[ASSIGNMENT]: Every line with the word "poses" in it should be extracted from the data that follows.

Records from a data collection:
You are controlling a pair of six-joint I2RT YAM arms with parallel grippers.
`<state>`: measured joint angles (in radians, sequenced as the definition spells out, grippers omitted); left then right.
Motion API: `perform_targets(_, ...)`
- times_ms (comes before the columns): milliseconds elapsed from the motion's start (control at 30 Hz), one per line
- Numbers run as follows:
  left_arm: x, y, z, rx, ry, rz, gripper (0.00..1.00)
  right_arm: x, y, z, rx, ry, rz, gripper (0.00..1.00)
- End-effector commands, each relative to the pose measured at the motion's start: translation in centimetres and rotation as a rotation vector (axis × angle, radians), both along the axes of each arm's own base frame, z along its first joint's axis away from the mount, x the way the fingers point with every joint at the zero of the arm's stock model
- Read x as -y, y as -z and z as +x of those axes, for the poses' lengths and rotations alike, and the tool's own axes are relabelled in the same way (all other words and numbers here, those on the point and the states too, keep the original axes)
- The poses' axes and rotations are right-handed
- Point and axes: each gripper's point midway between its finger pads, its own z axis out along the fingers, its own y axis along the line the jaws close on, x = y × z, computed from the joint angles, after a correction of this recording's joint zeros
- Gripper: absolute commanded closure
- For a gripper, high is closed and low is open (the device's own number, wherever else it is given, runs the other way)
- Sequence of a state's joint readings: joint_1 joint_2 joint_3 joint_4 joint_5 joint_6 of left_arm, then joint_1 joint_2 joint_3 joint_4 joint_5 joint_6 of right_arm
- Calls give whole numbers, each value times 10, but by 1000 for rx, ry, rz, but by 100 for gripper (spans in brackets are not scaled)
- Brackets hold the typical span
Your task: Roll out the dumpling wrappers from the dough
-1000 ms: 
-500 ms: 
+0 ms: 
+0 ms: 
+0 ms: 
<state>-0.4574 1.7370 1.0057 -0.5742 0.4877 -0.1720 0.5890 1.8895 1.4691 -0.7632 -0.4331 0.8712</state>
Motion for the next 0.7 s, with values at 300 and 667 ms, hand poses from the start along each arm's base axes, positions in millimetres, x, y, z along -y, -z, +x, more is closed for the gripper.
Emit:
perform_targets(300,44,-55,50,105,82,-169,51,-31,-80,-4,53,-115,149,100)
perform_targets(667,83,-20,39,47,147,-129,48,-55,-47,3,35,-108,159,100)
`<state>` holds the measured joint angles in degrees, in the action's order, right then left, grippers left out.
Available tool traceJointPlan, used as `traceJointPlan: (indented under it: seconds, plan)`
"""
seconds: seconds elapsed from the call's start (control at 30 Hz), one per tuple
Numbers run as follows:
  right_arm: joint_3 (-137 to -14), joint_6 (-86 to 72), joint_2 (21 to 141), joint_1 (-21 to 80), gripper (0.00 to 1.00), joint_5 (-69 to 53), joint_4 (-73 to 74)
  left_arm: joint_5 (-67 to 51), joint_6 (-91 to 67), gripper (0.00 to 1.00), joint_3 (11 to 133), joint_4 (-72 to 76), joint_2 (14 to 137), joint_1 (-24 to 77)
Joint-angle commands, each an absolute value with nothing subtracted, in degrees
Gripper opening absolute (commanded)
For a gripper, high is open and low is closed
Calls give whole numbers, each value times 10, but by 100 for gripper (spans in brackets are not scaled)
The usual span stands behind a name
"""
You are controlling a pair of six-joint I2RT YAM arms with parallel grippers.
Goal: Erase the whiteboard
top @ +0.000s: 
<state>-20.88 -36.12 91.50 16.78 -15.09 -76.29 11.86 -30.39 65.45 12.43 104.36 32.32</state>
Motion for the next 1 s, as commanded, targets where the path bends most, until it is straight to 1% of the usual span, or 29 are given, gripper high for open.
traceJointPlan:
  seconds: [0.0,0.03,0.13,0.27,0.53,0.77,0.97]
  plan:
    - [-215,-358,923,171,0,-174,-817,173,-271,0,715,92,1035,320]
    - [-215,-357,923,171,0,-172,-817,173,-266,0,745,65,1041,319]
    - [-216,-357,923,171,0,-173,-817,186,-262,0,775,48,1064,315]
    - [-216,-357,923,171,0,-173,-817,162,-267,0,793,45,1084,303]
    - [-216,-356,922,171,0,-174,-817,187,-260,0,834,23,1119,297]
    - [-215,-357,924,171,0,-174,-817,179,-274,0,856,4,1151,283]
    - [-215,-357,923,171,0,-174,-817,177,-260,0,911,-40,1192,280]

[EXERCISE SOLUTION]:
- Read x as -y, y as -z and z as +x of those axes, for the poses' lengths and rotations alike, and the tool's own axes are relabelled in the same way (all other words and numbers here, those on the point and the states too, keep the original axes)
- The poses' axes and rotations are right-handed
Motion for the next 0.7 s, with values at 300 and 667 ms, hand poses from the start along each arm's base axes, positions in millimetres, x, y, z along -y, -z, +x, more is closed for the gripper.

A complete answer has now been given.